Finding Place in Education

In other words we must apprentice ourselves to an experience of place, if place is to become our teacher.[1]

At five to eight, with the shadows of spruce and fir lengthening into disproportionately long fingers of dark, I became aware that two students were missing.

It had been twenty-five minutes since the last of the stragglers had pushed into camp. Now I was suddenly aware that I alone among the leaders held any back-country credentials and experience, that the responsibility for the missing students fell squarely upon my shoulders. Fighting to maintain a facade of calm, I quickly delegated camp responsibilities, grabbed my first aid kit, headlamp, and cell phone – which proved useless as I was within a cellular blackout zone that hugs the rugged coastline of Newfoundland even today – and hurried off. They couldn’t be, I was sure, more than ten minutes or so away. I ran through the deepening dusk, hyper-aware of the way the trail hugged the rugged coastline, cliffs jutting off suddenly – a fall of a hundred feet and often more over grey-red rock into the swirling cold of the North Atlantic. My eyes betrayed my worst fears, searching out for the billowing white of a t-shirt, so akin to a jellyfish, that would mark disaster.

As a society, we are less and less comfortable in our localities. We have embraced the idea of a globalized placelessness, where everything, everywhere, resonates with a sameness.

But after running back nearly two kilometers, my shins scraped raw and bloody, I had to stop. Re-evaluate. My brain tripped over itself, trying to formulate a plan. I wondered how well the students knew the outdoors. If they were comfortable, had set up camp. To be lost is an awful sensation, especially in one’s own backyard.

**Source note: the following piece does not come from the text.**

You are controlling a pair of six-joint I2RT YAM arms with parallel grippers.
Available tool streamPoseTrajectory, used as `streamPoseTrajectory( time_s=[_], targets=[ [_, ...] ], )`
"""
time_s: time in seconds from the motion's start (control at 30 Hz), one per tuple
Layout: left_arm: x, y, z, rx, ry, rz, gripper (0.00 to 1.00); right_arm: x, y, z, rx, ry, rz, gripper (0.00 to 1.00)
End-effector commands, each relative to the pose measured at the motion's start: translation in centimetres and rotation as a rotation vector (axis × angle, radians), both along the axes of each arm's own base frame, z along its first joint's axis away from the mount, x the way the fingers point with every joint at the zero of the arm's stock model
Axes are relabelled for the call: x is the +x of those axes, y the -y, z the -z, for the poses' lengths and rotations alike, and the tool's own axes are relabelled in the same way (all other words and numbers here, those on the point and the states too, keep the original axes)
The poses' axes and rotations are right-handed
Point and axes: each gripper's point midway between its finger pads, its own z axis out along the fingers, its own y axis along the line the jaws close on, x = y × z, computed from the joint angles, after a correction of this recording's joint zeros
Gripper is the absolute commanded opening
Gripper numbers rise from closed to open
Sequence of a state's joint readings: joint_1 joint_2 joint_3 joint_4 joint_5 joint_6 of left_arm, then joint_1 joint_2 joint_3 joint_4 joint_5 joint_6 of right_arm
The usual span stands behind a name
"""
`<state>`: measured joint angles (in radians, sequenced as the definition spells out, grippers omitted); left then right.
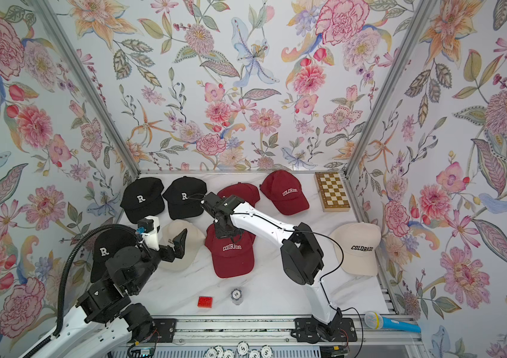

As it would turn out, the students had come to a fork in the trail at five in the afternoon. Tired, their feet blistered, they had stopped and phoned for help. Had they been more comfortable in the woods, in their ability to read a trail, I wonder if they wouldn’t have been able to press on without incident.

As a society, we are less and less comfortable in our localities. We have embraced the idea of a globalized placelessness, where everything, everywhere, resonates with a sameness. Wendell Berry considers this the result of seeing in places nothing of value save what can be mined, stripped, or drilled from them.[2] What do we lose, educationally and in society at large, when we reduce our inhabited places to those components that provide material wealth alone? One result is that our scholastic curricula, by and large, avoid teaching specific places. They turn instead to the “mandates of a standardized, ‘placeless’ curriculum and settle for the abstractions and simulations of classroom learning.”[3] Yet if students and teachers do not have the opportunity to work within and develop a relationship with place, how can we ask them to take on the challenges of climate change, of finite fresh water supplies, and the burgeoning necessity of weaning ourselves from oil. All of these challenges demand a respect, indeed a love for place, wherein lessons can be learned and knowledge stored away so that we can transform society for the better. Edmund O’Sullivan asks that we bear in mind the totality of life that acknowledges we are but “one species living on planet ‘Earth.’” This is the context of the planet, housed within specific localities, that will give students and teachers the opportunity to meaningfully see and interact with the world.[4]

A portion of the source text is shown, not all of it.